WHAT IS EXPECTED -> Copy exactly, please, the lines of the data from its start through the line containing "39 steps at".

RECORDED INFORMATION ->
● ● ●

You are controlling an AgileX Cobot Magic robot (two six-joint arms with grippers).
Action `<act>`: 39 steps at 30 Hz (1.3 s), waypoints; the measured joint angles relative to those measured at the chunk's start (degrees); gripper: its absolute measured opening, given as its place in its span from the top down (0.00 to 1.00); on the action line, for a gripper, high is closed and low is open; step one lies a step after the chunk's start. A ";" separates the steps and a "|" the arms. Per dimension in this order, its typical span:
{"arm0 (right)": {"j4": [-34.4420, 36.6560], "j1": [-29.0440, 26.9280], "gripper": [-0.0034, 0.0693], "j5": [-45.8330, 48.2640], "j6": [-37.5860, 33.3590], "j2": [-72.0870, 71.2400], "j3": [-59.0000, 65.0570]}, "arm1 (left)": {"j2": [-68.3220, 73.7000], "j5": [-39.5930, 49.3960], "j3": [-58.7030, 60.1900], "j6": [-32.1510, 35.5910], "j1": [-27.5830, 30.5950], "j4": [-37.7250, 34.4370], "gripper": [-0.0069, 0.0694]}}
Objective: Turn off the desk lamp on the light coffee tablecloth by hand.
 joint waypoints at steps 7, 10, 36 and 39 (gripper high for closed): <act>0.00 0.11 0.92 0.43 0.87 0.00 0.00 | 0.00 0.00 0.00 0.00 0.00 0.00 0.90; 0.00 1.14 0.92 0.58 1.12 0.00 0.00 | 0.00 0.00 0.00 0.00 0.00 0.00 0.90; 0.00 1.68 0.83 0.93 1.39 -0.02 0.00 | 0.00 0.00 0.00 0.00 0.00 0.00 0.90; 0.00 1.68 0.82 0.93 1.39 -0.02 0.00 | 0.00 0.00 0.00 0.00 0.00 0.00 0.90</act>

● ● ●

TASK RESPONSE ->
You are controlling an AgileX Cobot Magic robot (two six-joint arms with grippers).
Action `<act>`: 39 steps at 30 Hz (1.3 s), waypoints; the measured joint angles relative to those measured at the chunk's start (degrees); gripper: its absolute measured opening, given as its place in its span from the top down (0.00 to 1.00); on the action line, for a gripper, high is closed and low is open; step one lies a step after the chunk's start. A ";" separates the steps and a "|" the arms. Per dimension in this order, its typical span:

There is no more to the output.